Annelisa Grigg, co-author from the Natural Value Initiative, explains how the sector both depends on and impacts biodiversity and ecosystem services (BES):
“Protecting and maintaining biodiversity is important to the pharmaceutical industry. The use of natural products in drug discovery and development, although much less now than it has been historically, still provides a source of innovation and competitive advantage for the industry. A significant number of the drugs on which we rely have their origins in the natural world.
“The sector’s impacts include water consumption, pollution and use of inert ingredients linked with environmental degradation such as palm oil. These can pose regulatory, operational, reputational, market and financing risks.”
The report was written jointly with KPMG on behalf of Dutch asset manager Robeco.

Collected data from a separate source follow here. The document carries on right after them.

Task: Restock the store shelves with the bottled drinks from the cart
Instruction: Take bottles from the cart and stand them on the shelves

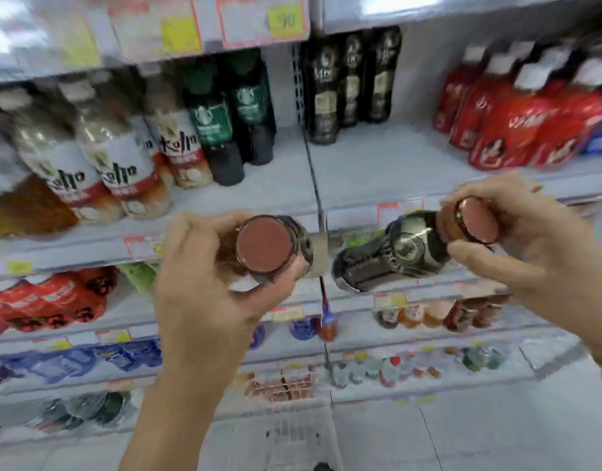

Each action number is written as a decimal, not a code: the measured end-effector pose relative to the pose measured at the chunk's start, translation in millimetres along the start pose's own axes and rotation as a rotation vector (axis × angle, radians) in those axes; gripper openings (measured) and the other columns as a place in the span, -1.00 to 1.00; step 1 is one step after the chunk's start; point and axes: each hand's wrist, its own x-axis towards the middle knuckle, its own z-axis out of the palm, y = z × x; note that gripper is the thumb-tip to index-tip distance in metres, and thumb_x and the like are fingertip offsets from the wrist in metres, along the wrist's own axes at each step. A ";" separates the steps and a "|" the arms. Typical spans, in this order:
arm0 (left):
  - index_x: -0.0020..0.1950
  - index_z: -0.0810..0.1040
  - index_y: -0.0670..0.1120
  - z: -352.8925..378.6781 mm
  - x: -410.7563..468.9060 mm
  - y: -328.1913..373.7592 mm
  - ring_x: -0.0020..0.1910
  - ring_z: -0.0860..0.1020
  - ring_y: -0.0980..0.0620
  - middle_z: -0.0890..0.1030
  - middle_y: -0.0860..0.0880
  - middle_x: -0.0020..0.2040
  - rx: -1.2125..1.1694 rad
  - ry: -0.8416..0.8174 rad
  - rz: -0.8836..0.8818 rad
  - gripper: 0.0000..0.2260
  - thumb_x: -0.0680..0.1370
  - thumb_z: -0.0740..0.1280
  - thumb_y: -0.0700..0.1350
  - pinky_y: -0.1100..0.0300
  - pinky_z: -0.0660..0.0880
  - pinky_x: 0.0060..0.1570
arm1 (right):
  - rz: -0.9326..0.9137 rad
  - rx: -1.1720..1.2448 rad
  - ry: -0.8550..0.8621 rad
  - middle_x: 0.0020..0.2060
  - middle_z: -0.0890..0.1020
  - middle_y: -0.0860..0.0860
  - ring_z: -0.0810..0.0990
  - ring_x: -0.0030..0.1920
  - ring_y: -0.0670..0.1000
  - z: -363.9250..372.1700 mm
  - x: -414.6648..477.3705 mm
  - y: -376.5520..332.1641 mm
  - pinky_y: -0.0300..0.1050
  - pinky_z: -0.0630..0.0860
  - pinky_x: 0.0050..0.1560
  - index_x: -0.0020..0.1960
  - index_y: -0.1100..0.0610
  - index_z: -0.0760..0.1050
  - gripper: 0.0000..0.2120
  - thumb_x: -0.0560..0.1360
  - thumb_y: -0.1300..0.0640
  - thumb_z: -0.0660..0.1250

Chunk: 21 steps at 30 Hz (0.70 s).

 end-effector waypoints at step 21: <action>0.05 0.51 -0.01 179.7 182.4 1.9 -0.01 0.57 0.09 0.60 0.09 -0.04 -0.369 -0.264 -0.320 -0.73 0.41 0.47 -0.03 0.24 0.45 0.05 | 0.154 0.175 0.215 -0.04 0.59 -0.17 0.56 0.04 -0.12 -66.0 166.2 50.0 -0.61 0.37 -0.05 0.17 0.09 0.46 -0.74 0.50 0.24 0.33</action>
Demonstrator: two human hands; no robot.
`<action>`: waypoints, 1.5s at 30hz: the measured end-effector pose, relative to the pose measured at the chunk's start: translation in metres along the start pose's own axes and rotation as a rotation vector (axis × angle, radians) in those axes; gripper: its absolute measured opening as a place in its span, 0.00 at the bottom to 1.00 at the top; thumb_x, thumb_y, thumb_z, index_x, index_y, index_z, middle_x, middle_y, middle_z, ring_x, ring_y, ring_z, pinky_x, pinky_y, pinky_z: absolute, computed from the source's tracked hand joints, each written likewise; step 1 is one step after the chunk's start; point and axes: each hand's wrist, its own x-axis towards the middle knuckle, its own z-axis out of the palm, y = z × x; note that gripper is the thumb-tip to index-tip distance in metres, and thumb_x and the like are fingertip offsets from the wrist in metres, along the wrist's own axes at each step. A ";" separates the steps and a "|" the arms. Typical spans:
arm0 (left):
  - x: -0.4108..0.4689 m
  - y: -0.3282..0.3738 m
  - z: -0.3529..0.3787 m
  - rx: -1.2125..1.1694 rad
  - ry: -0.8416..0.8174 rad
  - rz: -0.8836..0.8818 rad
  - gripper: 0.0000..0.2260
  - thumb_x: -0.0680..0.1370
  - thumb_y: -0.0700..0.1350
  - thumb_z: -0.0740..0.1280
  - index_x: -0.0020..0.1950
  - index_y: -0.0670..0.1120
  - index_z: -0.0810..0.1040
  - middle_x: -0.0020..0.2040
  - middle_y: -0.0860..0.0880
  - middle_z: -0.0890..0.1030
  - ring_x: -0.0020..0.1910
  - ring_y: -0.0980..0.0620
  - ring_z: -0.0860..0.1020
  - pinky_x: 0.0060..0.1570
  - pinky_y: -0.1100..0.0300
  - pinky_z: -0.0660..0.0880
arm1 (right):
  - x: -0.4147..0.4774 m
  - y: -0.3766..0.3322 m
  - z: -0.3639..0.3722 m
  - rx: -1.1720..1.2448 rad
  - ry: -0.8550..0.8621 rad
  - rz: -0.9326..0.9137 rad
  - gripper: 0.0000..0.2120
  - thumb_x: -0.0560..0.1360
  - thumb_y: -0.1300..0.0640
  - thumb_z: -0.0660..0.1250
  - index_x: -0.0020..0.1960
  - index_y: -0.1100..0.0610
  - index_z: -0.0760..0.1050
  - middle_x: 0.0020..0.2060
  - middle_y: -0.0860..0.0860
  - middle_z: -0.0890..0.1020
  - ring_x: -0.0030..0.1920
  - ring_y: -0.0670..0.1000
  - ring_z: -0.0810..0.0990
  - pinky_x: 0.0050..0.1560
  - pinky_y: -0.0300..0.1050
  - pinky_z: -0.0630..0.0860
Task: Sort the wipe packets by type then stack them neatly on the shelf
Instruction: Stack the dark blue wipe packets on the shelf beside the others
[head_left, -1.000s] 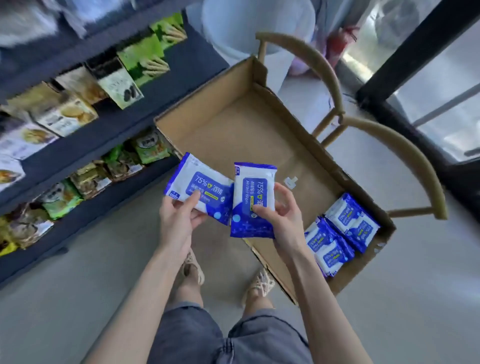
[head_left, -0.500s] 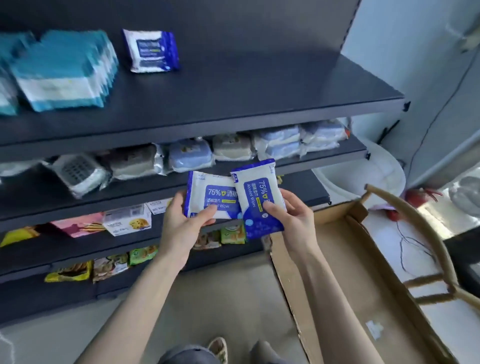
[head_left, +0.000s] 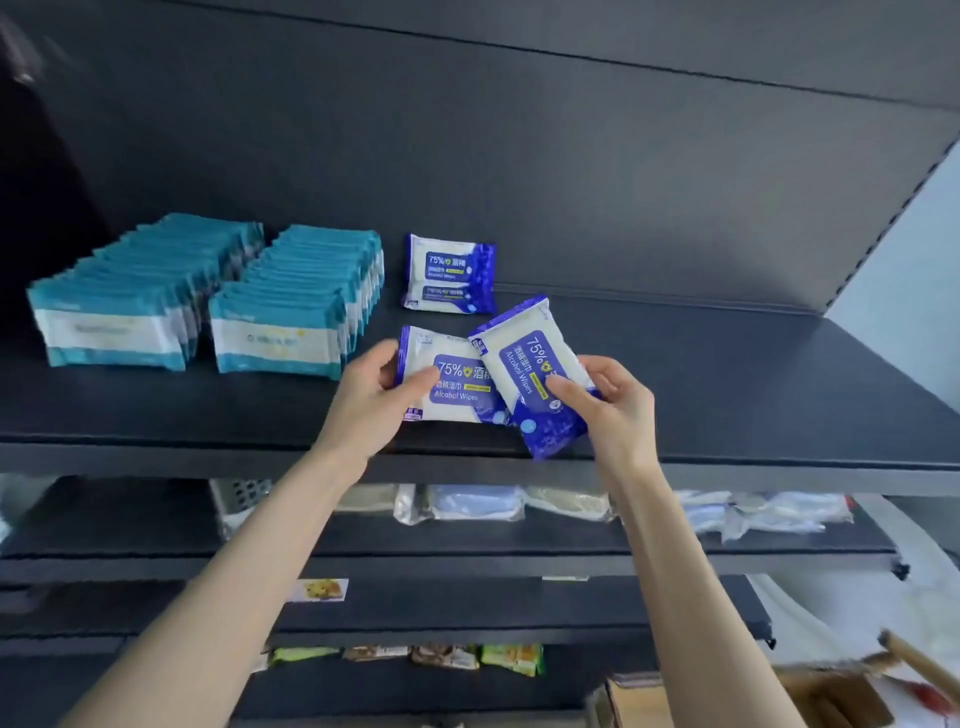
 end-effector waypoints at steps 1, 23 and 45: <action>0.015 0.002 -0.001 0.015 -0.002 -0.003 0.06 0.76 0.38 0.68 0.49 0.49 0.77 0.45 0.52 0.84 0.41 0.57 0.82 0.42 0.63 0.79 | 0.016 0.000 0.004 -0.001 -0.013 0.000 0.09 0.70 0.66 0.73 0.48 0.62 0.77 0.43 0.54 0.85 0.41 0.51 0.85 0.36 0.40 0.79; 0.206 -0.031 0.018 0.467 0.070 -0.140 0.09 0.76 0.42 0.68 0.55 0.42 0.76 0.56 0.43 0.79 0.50 0.47 0.80 0.42 0.59 0.73 | 0.202 0.038 0.040 -0.156 -0.094 0.098 0.08 0.70 0.63 0.74 0.47 0.57 0.77 0.43 0.52 0.84 0.38 0.48 0.84 0.38 0.42 0.81; 0.222 -0.018 0.004 0.615 0.061 0.011 0.33 0.66 0.37 0.77 0.69 0.45 0.69 0.60 0.46 0.76 0.57 0.48 0.75 0.57 0.54 0.72 | 0.233 0.039 0.061 -0.351 -0.285 0.088 0.08 0.74 0.64 0.70 0.45 0.57 0.71 0.47 0.54 0.82 0.43 0.51 0.83 0.42 0.44 0.81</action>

Charlotte Linnebank, co-author from KPMG Climate Change and Sustainability pointed out:
“While some organisations have begun to acknowledge these risks, little is being done to evaluate risks to their supply chains.”
The report recommends that companies expand their environmental risk assessments to consider impacts and dependence on BES.
Such assessments should address the sourcing of inert and active ingredients from nature in drug discovery (whether cultivated or sourced from the wild), development and manufacture as well as the direct operational footprint of manufacturing sites.
The Natural Value Initiative is a collaboration between Fauna & Flora International, the United Nations Environment Programme Finance Initiative, Nyenrode Business University, the Dutch Association of Investors for Sustainable Development and the Brazilian Business School Fundação Getulio Vargas.